Alegres "só porque sim",
como as crianças

Dra. Isabel Gomes

Pensamos, muitas vezes, na vida como um tempo de aprendizagem. Mas quando de alegria se trata, inquieto-me a pensar porque desaprendemos.

Pedro tem cinco anos, é sorridente, mexe-se a cada pequeno pretexto, como se a energia não soubesse para onde ir. Para falar usa as mãos, mas também os pés, o tronco, tudo nele fala, brilha, contagia. Faz uma pequena festa a cada coisa que gosta, e gosta só de estar, a comungar o tempo, a olhar em volta, a descobrir, a perguntar. Ri-se de entusiasmo e tantas vezes!

Ana tem sete anos, é mais séria, mais reflexiva, sorri quando inspira a simpatia. Com os crescidos sonda, observa e só depois se dá, no que a sua verdade trouxer. Na escola corre ao encontro da alegria dos outros, busca o entusiasmo, mistura-se numa emoção mais intensa que passa a ser sua também. Já começa a ter pequenos receios, os comportamentos dos outros já não são todos inesperados, recorda mais e teme esperar pelo que desconforta. É um vai e vem rápido, mas já vem e rouba-lhe pequenos momentos da sua espontaneidade. Mas cada dia é um despertar entusiasmado para ir ao encontro.

Rita tem doze anos, um sorriso mais contido, mas os olhos vivos de querer. Gosta de interagir, mas não mostra tudo de si, dos seus pensamentos, das suas vontades, fica à espera de perceber se se adequa. O corpo já desenvolvido ainda não se contém só pela conversa, precisa de gastar a energia, de dançar, de correr. Já há preocupações, irritações, tristezas para agarrar. Já não chega só a energia dos outros para contagiar, mas ainda assim, esvaziam-se com alguma facilidade dos desconfortos, porque também as alegrias são para agarrar. Agora, é mais fácil ser inteira apenas com os seus pares, e com os mais pequenos a gargalhada sai mais solta e todo o estar é mais livre.

Gonçalo tem dezassete anos, parece ser seguro de si. Gosta de estar bem, de forma serena, de aproveitar os convívios e as saídas. As conversas já surgem mais sérias, sobre o futuro, com umas inquietações subtis que lhe escapam. Por vezes, um pouco mais do que subtis. Não se inibe de estar zangado, como de dar uma forte gargalhada, mas já precisa de razões que as justifiquem, e as pequenas razões (boas e más) não são fáceis de descobrir…

É aqui que começa a desaprendizagem. Precisarmos de razões para a alegria, quando só precisamos de ocasiões. Foram-nos dizendo, nos anos em que crescíamos, “muito riso, pouco siso”, “olha aquele a rir-se como um tolinho”, “aquele é um homem sério”, como sinónimo de confiabilidade. Convenções sociais que se agarram a nós sem darmos conta.

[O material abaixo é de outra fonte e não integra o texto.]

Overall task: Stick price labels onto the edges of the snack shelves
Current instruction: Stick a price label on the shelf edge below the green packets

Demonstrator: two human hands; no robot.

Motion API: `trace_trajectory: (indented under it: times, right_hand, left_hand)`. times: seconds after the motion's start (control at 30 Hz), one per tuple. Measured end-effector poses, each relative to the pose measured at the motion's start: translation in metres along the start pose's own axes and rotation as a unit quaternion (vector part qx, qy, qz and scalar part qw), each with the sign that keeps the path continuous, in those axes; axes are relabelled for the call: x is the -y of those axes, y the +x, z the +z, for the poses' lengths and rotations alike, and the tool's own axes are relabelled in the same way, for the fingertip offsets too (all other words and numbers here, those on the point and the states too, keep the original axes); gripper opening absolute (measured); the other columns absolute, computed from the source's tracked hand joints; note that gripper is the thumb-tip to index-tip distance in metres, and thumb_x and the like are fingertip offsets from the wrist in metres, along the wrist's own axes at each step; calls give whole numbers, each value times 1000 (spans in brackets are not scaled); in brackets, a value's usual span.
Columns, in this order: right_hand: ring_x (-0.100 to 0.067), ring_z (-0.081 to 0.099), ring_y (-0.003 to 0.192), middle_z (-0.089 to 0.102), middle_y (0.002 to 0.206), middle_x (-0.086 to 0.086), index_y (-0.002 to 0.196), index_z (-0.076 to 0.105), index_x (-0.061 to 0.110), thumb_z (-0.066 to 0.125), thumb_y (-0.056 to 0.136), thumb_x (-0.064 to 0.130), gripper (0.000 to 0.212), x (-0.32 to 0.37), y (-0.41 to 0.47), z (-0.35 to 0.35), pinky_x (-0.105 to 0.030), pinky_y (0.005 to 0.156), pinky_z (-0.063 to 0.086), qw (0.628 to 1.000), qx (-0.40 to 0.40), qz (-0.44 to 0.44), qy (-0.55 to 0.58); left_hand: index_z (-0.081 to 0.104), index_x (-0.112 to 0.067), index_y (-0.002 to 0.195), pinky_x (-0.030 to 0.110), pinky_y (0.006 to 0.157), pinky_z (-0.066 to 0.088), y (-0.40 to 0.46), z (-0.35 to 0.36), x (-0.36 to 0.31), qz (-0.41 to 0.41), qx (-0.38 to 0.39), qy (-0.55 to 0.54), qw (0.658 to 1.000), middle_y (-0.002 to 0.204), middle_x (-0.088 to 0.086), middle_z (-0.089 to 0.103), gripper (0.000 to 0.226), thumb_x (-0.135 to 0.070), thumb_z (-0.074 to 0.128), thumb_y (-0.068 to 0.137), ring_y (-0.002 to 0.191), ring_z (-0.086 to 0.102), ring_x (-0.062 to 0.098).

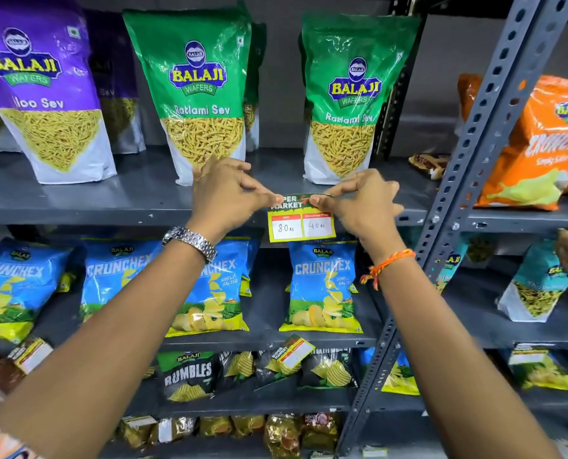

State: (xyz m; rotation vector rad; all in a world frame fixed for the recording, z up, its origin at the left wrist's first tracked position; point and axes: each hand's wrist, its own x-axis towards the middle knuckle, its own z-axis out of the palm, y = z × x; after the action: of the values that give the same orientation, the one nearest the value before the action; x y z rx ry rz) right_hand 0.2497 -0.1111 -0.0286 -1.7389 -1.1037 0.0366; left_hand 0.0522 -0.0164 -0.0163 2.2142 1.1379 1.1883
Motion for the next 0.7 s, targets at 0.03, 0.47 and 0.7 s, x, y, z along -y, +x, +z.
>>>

Começamos a temer os maus julgamentos dos outros a nosso respeito, a espontaneidade reservamos apenas para os nossos lugares seguros, pois importa mais a imagem que passamos do que a nossa sinceridade.

Crescer vai significando deixar de estar pleno de atenção ao momento, rouba-nos o passado e o futuro nas suas preocupações. É preciso, e urgente, reaprendermos a estar, sentirmos o que o presente trouxer, atentos às pequenas coisas boas, ao tempo, às conversas, às companhias, aos afetos, às atividades. Estar inteiro. Só assim é que o Pedro, a Ana, a Rita e o Gonçalo terão “razões” para serem alegres quando forem grandes.

A alegria é uma emoção de quem está no momento, um estado leve que se deixa elevar porque o sentir é bom, não o importa o que é bom, importa é não desperdiçar. Este “só porque sim” deve de novo inspirar-nos, sem termos que ser de novo crianças, mas como elas na alegria.